HIV genotyping was successful for 123/124 prevalent cases and all 21 seroconverters. The major HIV subtypes were A1 (Kenya) and C (Malawi and South Africa). Major drug resistance mutations were detected in samples from 21 (14.6%) of 144 participants; the most frequent mutations were K103N and M184V/I. Phylogenetic analysis identified 11 clusters (2-6 individuals). Clusters included seroconverters only (n=1), prevalent cases and seroconverters (n=4), and prevalent cases only (n=6). Superinfection was identified in one prevalent case and two seroconverters. The annual incidence of superinfection was higher among seroconverters than prevalent cases and was higher than the rate of primary HIV infection in the cohort.

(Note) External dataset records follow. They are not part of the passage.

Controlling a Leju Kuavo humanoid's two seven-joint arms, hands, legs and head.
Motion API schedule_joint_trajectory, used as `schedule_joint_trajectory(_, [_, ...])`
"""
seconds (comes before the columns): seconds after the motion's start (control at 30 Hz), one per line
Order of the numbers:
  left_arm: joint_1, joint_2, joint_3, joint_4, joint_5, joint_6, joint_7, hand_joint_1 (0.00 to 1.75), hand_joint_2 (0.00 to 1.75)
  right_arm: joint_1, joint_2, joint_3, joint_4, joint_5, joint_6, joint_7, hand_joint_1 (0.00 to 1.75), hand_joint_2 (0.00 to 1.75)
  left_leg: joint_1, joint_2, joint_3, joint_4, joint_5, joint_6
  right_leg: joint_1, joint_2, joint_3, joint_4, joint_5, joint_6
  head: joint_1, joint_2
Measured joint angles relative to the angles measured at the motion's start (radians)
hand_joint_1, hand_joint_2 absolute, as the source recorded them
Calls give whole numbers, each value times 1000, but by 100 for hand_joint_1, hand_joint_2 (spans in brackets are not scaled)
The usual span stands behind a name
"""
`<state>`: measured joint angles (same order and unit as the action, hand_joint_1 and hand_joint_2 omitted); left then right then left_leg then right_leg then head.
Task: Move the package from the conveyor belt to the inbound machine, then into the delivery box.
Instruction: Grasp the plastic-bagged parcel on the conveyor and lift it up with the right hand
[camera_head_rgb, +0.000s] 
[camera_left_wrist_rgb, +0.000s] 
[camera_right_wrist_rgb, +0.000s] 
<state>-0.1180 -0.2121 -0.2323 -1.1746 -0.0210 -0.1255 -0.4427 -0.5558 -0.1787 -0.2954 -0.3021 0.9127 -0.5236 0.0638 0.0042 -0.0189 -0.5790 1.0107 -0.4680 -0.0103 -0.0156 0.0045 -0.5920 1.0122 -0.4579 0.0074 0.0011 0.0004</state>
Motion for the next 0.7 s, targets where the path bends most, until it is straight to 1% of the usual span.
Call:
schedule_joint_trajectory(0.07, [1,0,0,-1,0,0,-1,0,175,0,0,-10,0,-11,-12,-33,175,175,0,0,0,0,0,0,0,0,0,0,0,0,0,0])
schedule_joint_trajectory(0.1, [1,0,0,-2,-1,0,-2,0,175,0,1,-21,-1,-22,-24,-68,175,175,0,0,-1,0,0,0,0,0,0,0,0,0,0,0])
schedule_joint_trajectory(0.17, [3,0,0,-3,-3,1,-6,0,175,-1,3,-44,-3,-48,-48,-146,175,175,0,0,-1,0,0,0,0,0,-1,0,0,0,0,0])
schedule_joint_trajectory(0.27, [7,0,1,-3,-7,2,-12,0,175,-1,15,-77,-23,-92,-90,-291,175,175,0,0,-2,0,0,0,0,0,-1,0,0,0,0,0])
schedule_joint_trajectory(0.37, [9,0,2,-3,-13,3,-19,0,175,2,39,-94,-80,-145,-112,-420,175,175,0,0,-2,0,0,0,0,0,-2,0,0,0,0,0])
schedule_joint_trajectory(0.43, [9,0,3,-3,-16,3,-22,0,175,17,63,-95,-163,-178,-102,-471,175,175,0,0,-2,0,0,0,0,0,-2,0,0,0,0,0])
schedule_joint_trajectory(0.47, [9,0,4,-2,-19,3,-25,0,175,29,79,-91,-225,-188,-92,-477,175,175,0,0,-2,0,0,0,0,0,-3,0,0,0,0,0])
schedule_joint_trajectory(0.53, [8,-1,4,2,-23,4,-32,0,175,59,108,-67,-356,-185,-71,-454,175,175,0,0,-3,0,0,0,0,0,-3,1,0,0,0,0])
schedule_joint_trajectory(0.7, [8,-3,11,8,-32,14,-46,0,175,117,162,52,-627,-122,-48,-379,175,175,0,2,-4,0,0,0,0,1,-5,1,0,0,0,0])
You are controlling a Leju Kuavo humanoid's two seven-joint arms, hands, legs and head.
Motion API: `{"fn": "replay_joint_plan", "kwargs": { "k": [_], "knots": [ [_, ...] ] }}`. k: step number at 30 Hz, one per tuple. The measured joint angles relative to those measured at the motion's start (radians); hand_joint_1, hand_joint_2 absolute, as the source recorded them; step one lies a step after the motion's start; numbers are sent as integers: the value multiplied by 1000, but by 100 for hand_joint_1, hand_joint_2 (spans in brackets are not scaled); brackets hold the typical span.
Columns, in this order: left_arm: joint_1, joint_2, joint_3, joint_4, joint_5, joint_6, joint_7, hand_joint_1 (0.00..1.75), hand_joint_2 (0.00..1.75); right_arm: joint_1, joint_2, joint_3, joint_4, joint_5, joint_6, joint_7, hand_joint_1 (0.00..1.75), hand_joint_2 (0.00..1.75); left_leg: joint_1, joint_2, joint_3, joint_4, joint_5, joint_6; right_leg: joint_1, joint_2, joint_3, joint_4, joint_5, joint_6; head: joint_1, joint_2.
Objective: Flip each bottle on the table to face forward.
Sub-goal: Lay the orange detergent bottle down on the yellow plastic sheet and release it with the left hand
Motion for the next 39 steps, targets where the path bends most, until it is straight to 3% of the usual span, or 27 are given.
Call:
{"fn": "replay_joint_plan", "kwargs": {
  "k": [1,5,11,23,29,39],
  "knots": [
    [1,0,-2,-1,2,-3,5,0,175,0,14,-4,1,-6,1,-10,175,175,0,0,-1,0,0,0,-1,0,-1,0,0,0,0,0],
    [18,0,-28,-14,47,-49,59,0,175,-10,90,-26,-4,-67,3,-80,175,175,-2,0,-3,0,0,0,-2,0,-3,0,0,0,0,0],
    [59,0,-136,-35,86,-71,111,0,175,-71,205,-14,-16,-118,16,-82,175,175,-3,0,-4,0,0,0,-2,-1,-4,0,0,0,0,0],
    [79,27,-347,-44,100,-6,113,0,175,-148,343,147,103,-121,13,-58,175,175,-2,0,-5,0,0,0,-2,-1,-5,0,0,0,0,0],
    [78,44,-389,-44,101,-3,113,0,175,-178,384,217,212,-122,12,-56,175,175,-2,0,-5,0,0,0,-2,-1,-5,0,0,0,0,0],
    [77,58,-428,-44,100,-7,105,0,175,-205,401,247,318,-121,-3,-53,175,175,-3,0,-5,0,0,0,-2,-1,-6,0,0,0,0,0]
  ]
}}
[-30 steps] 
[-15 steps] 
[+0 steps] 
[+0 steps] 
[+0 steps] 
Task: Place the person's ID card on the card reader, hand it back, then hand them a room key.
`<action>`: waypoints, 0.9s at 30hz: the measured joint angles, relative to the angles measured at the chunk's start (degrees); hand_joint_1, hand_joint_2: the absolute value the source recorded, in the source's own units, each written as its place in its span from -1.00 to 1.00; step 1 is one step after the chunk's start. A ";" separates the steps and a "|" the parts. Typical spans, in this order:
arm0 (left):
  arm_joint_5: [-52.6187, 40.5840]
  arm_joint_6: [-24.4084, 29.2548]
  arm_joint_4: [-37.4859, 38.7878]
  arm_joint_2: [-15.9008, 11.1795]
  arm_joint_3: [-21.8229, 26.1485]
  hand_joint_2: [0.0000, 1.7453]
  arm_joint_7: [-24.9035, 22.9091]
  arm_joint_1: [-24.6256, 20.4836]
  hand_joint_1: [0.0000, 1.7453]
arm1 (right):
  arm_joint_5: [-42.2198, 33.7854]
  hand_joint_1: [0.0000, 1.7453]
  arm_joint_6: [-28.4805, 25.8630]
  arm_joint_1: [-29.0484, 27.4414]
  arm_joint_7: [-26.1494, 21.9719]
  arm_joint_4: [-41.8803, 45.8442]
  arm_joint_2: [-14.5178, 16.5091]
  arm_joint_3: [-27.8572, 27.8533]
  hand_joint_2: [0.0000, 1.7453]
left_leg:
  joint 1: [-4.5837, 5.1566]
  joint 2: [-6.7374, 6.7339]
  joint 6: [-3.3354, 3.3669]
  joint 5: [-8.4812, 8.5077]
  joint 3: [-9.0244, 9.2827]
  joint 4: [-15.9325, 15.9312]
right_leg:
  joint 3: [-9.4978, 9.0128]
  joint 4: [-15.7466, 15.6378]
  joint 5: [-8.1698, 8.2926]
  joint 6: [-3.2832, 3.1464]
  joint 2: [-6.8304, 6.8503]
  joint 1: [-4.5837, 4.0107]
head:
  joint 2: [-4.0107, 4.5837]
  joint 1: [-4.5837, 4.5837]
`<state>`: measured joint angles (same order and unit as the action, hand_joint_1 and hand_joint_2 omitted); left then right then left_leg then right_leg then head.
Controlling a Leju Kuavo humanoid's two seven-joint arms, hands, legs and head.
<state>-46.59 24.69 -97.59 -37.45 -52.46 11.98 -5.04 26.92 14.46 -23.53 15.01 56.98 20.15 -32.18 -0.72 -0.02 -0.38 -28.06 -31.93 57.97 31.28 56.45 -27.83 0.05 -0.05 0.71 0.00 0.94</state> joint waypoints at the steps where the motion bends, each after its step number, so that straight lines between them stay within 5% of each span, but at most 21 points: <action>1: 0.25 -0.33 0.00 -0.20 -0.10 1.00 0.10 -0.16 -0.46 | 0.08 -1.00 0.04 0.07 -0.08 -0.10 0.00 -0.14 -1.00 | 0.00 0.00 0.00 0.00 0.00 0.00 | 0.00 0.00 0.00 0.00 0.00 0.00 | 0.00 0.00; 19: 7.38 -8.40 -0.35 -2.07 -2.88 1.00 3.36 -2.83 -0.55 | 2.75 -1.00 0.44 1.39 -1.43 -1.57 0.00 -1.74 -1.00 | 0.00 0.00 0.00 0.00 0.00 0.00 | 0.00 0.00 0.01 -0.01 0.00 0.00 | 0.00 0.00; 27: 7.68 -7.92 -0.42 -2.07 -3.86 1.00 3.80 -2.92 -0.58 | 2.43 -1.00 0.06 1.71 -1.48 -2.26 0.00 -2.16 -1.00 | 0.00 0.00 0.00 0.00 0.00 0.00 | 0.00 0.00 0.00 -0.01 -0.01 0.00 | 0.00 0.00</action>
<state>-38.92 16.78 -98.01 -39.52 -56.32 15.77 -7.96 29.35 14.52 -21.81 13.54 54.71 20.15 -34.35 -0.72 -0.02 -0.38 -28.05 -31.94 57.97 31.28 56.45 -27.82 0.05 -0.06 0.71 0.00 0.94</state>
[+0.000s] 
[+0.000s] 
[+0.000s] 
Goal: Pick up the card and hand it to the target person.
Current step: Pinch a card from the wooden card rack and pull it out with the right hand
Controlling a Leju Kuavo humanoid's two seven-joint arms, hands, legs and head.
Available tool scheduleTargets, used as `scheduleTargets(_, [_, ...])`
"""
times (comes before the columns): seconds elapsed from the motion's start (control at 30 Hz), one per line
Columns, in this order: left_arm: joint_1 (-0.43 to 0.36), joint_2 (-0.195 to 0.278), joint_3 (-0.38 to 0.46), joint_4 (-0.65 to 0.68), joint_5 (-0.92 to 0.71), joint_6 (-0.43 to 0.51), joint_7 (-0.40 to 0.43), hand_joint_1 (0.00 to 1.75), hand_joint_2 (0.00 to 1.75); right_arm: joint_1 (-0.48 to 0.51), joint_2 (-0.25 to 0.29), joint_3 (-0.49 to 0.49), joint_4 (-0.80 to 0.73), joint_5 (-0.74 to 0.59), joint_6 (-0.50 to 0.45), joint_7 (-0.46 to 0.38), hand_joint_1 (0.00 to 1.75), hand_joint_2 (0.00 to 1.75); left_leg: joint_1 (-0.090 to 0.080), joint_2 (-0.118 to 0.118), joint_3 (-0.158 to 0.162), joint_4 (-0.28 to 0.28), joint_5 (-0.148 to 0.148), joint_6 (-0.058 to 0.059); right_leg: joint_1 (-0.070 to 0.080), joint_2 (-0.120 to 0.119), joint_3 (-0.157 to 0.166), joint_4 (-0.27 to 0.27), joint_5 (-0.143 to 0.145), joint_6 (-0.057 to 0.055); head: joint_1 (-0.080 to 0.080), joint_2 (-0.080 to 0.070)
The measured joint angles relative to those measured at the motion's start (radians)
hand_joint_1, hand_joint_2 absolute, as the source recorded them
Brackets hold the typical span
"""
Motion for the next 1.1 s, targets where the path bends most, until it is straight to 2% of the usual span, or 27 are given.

This report provides important insights into HIV genetic diversity, drug resistance, and superinfection among MSM and TWG in sub-Saharan Africa. These findings may help to inform future HIV prevention interventions in these high-risk groups.
This report provides important insights into HIV genetic diversity, drug resistance, and superinfection among MSM and TWG in sub-Saharan Africa. These findings may help to inform future HIV prevention interventions in these high-risk groups.